-- How to complete this task --
This exercise calls for the line with "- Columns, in", the line with "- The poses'", and all lines between them in the material below, output exactly and with no other lines.

** Exercise data follows **

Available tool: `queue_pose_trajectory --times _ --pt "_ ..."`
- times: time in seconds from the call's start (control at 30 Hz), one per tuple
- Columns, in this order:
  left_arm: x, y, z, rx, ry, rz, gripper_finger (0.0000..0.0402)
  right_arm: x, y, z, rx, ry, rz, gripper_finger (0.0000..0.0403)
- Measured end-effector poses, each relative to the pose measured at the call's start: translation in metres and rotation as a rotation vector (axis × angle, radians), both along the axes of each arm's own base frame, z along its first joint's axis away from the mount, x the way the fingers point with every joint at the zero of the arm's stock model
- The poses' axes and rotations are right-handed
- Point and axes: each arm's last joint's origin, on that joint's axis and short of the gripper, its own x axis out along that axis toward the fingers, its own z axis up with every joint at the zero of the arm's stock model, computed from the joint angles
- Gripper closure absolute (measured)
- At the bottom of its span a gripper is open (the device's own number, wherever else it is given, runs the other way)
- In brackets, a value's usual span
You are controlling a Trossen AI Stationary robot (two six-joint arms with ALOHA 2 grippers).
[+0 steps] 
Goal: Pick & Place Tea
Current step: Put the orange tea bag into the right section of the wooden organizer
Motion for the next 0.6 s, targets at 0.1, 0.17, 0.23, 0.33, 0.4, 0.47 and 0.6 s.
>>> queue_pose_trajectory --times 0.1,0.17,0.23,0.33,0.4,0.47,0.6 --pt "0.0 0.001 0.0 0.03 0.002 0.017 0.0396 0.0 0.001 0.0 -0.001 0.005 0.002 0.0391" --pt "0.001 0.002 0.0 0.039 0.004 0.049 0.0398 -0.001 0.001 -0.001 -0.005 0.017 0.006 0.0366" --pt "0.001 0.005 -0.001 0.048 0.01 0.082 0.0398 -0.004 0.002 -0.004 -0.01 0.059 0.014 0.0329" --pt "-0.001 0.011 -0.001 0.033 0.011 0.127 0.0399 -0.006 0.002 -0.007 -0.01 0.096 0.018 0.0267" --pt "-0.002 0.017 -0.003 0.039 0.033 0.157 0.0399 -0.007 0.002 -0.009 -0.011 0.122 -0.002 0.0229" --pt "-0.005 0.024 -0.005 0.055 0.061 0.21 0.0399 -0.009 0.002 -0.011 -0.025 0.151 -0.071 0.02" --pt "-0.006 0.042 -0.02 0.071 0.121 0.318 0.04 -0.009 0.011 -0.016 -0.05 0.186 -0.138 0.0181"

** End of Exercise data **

-- Expected answer --
- Columns, in this order:
  left_arm: x, y, z, rx, ry, rz, gripper_finger (0.0000..0.0402)
  right_arm: x, y, z, rx, ry, rz, gripper_finger (0.0000..0.0403)
- Measured end-effector poses, each relative to the pose measured at the call's start: translation in metres and rotation as a rotation vector (axis × angle, radians), both along the axes of each arm's own base frame, z along its first joint's axis away from the mount, x the way the fingers point with every joint at the zero of the arm's stock model
- The poses' axes and rotations are right-handed

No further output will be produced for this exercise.